§ **PROBLEM DESCRIPTION**: Beginning with the line that has "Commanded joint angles" and ending with the line that has "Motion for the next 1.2", retype the entries below exactly, except for the pictures.
=== MATERIAL FOR THIS TASK ===
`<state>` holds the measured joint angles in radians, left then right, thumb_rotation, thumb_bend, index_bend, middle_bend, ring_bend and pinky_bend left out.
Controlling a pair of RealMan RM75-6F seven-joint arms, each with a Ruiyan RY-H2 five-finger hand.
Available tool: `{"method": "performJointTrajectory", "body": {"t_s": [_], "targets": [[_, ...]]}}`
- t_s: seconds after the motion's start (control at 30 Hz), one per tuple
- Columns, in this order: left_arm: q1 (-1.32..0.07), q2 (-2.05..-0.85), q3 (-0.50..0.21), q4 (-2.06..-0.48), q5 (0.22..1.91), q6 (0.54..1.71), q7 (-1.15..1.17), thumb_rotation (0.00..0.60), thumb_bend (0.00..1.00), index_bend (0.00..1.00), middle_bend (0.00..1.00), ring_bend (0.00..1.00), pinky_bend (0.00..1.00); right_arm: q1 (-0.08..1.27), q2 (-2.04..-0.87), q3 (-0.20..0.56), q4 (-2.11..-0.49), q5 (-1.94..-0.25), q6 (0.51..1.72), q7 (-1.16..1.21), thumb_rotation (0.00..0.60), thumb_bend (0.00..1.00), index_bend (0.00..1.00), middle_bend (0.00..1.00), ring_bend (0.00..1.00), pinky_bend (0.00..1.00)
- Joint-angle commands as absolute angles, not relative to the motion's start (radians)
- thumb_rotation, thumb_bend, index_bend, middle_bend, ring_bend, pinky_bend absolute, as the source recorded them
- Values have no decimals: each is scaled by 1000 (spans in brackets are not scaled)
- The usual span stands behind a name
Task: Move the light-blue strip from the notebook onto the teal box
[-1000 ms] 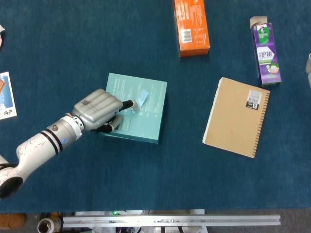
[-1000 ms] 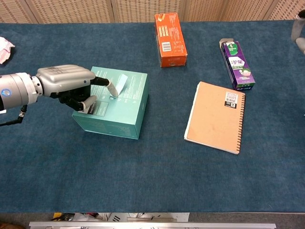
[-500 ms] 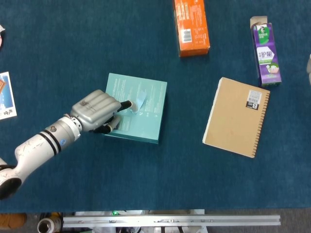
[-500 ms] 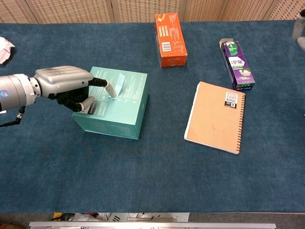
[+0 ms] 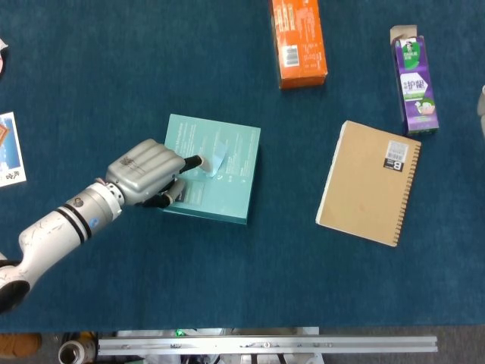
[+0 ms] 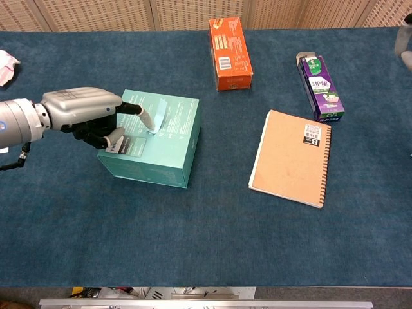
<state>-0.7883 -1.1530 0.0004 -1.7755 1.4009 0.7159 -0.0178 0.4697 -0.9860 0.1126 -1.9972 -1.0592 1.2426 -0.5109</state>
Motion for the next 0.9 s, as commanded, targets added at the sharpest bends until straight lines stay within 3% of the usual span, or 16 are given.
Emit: {"method": "performJointTrajectory", "body": {"t_s": [0.03, 0.9], "targets": [[-786, -1151, 3, -1775, 1403, 716, -18, 600, 769, 222, 1000, 1000, 1000, 469, -987, 114, -1997, -1060, 1244, -512, 600, 432, 545, 887, 1000, 1000], [-775, -1154, 16, -1781, 1429, 731, -20, 600, 768, 222, 1000, 1000, 1000, 457, -987, 118, -2003, -1067, 1246, -517, 600, 431, 545, 890, 1000, 1000]]}}
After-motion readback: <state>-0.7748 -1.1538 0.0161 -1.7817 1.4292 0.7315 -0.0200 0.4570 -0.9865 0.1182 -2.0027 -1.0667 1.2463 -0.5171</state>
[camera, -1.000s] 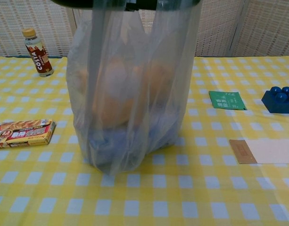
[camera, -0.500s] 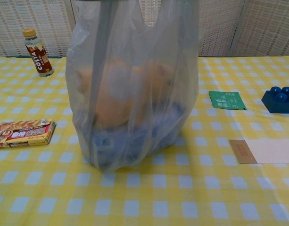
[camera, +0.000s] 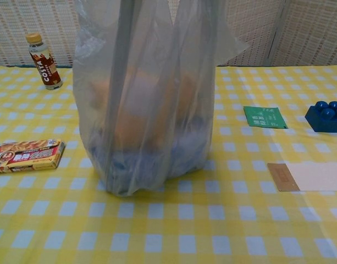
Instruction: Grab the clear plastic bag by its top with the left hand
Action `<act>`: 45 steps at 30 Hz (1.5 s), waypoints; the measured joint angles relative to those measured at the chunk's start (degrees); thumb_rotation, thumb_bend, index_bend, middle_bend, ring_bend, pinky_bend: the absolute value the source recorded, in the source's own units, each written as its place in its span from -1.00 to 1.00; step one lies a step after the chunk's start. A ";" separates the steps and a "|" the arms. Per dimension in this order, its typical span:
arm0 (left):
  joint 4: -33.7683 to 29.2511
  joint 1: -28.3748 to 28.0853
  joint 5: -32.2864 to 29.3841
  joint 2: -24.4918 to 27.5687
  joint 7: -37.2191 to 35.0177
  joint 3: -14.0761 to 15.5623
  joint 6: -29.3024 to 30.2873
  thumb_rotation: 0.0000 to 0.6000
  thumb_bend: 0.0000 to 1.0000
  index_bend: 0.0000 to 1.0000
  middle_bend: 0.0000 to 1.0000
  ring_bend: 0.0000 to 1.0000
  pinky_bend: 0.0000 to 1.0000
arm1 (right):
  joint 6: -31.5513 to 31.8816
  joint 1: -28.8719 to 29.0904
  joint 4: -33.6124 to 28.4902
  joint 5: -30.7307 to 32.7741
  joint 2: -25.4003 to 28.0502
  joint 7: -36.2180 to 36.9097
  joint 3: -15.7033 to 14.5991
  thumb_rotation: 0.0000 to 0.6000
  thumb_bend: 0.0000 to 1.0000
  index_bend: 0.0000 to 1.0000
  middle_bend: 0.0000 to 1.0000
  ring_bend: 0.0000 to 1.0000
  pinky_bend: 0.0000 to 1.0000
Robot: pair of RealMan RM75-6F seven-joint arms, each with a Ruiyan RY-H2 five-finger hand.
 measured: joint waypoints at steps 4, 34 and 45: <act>-1.78 0.88 -4.81 0.86 3.95 -0.89 -0.97 1.00 -0.64 -0.25 0.05 0.23 0.61 | -0.35 0.12 0.10 0.21 -0.02 0.02 0.06 1.00 -0.18 -1.00 -1.00 -1.00 -1.00; -15.60 12.30 -23.86 5.40 31.40 -11.86 -3.84 1.00 0.44 0.59 1.00 0.98 1.00 | 1.21 -0.47 -0.42 -2.16 0.17 -0.34 -0.85 1.00 -0.18 -1.00 -1.00 -1.00 -1.00; -18.11 13.31 -27.54 18.64 25.24 -23.79 -8.16 1.00 0.44 0.60 1.00 0.98 1.00 | 0.59 -0.22 -0.36 -1.75 0.01 -0.53 -0.67 1.00 -0.18 -1.00 -1.00 -1.00 -1.00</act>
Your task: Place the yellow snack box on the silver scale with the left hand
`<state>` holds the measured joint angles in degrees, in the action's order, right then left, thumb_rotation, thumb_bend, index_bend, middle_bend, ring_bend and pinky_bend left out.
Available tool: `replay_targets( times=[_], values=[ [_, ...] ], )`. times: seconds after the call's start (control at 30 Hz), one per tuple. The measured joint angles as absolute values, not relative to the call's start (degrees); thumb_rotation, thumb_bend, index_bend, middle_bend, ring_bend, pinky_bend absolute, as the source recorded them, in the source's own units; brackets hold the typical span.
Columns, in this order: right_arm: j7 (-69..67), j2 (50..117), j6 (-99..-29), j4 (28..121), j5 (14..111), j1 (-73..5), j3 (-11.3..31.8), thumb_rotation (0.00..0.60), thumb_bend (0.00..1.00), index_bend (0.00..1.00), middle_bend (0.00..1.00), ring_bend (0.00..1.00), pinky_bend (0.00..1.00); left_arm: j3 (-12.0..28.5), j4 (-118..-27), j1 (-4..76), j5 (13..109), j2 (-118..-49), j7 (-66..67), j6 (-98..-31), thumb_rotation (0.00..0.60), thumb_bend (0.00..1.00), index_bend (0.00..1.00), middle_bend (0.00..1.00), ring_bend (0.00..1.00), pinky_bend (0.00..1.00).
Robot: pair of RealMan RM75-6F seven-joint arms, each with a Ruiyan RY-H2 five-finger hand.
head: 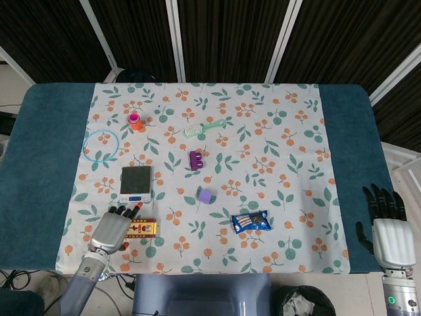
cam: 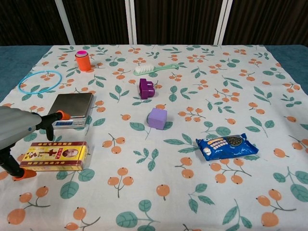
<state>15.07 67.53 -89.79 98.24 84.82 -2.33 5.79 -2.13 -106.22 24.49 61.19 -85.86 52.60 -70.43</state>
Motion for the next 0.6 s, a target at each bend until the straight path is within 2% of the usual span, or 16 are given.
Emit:
replay_targets(
  times=[0.2, 0.43, 0.6],
  values=[
    [14.9, 67.52, -89.61, 98.31, 84.75, -2.38, 5.77, 0.6, 0.51, 0.03, 0.07, 0.06, 0.03, -2.05, -105.48, 24.88, 60.44, -86.65, 53.42, -70.54, 0.6, 0.16, 0.06, 0.34, 0.22, 0.28],
    [14.46, 67.37, -89.54, 98.34, 84.8, -2.38, 5.73, 0.6, 0.51, 0.03, 0.07, 0.06, 0.03, -2.14, -104.94, 25.25, 60.89, -87.09, 53.27, -70.47, 0.6, 0.33, 0.11, 0.5, 0.38, 0.44],
    [14.39, 67.37, -89.52, 98.32, 84.81, -2.37, 5.71, 0.6, 0.51, 0.03, 0.07, 0.06, 0.03, -2.72, -103.35, 25.45, 62.68, -87.4, 53.76, -70.89, 0.6, 0.38, 0.11, 0.52, 0.39, 0.45]
  ],
)
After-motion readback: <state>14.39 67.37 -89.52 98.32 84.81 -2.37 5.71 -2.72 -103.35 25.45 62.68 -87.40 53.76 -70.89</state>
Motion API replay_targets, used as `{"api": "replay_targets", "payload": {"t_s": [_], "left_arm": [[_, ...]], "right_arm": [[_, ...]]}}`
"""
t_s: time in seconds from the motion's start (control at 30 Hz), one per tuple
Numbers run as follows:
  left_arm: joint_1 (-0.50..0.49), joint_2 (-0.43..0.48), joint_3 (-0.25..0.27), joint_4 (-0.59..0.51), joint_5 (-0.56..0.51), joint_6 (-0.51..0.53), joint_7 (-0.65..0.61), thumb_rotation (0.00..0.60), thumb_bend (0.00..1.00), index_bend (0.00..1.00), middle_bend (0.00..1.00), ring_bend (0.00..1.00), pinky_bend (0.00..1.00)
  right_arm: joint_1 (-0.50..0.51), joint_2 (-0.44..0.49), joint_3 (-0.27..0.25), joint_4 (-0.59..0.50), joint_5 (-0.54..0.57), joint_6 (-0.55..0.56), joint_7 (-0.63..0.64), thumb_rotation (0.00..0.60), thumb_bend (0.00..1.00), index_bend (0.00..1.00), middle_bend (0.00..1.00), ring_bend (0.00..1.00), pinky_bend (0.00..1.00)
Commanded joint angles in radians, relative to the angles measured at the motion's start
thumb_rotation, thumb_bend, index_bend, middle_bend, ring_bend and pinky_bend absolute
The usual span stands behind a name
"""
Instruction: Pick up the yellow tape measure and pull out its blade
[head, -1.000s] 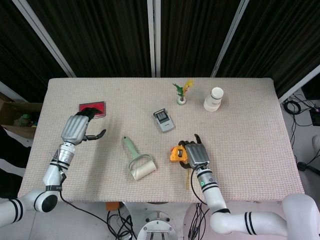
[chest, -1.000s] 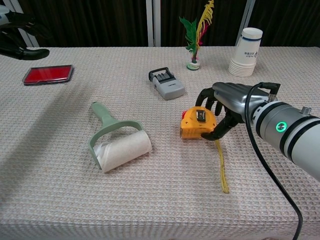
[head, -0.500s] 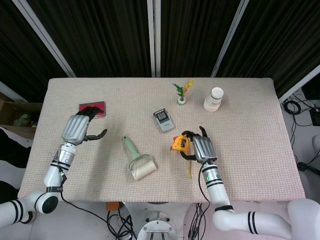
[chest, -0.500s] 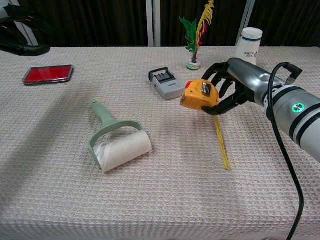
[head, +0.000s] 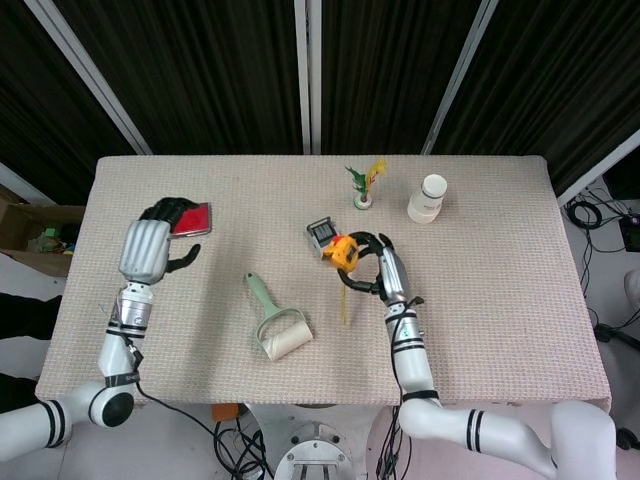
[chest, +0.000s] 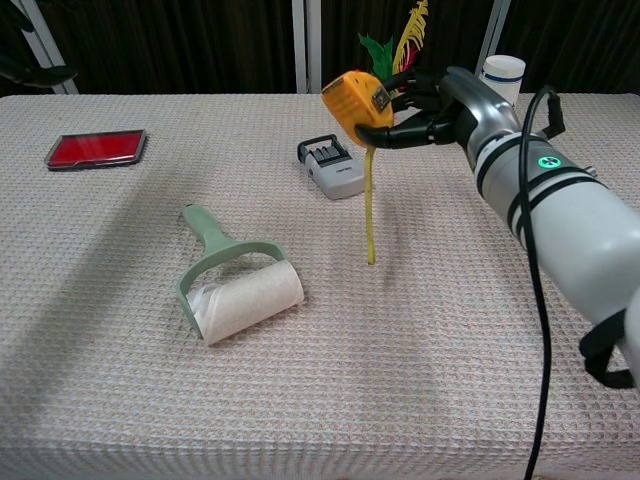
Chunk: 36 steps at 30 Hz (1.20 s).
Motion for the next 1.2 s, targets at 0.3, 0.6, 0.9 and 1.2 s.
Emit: {"api": "replay_targets", "payload": {"t_s": [0.3, 0.6, 0.9, 1.2], "left_arm": [[-0.038, -0.096, -0.068, -0.021, -0.021, 0.077, 0.129, 0.6, 0.26, 0.32, 0.31, 0.26, 0.38], [-0.09, -0.172, -0.065, -0.002, 0.036, 0.081, 0.164, 0.595, 0.28, 0.41, 0.43, 0.42, 0.6], [-0.138, -0.251, -0.065, 0.031, 0.034, 0.052, 0.209, 0.587, 0.28, 0.44, 0.44, 0.43, 0.62], [-0.185, -0.305, -0.078, 0.063, 0.033, 0.021, 0.234, 0.554, 0.28, 0.46, 0.46, 0.44, 0.63]], "right_arm": [[0.104, -0.157, 0.122, 0.15, 0.008, -0.045, 0.131, 0.6, 0.29, 0.95, 0.7, 0.39, 0.0], [0.125, -0.183, 0.149, 0.193, 0.021, -0.062, 0.147, 0.6, 0.29, 0.95, 0.7, 0.39, 0.0], [0.126, -0.185, 0.158, 0.193, 0.021, -0.075, 0.172, 0.6, 0.3, 0.95, 0.7, 0.39, 0.0], [0.137, -0.2, 0.166, 0.21, 0.021, -0.077, 0.179, 0.6, 0.3, 0.95, 0.7, 0.39, 0.0]]}}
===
§ **ANSWER BOX**:
Commanded joint angles in radians, relative to the angles measured at the motion's start
thumb_rotation, thumb_bend, index_bend, middle_bend, ring_bend and pinky_bend absolute
The usual span stands behind a name
"""
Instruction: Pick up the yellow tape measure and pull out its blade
[head, -1.000s] 
[chest, -1.000s] 
[head, -0.500s] 
[chest, -0.500s] 
[head, +0.000s] 
[chest, +0.000s] 
Chunk: 36 steps at 30 Hz (1.20 s).
Motion for the next 1.2 s, targets at 0.3, 0.6, 0.9 and 1.2 s.

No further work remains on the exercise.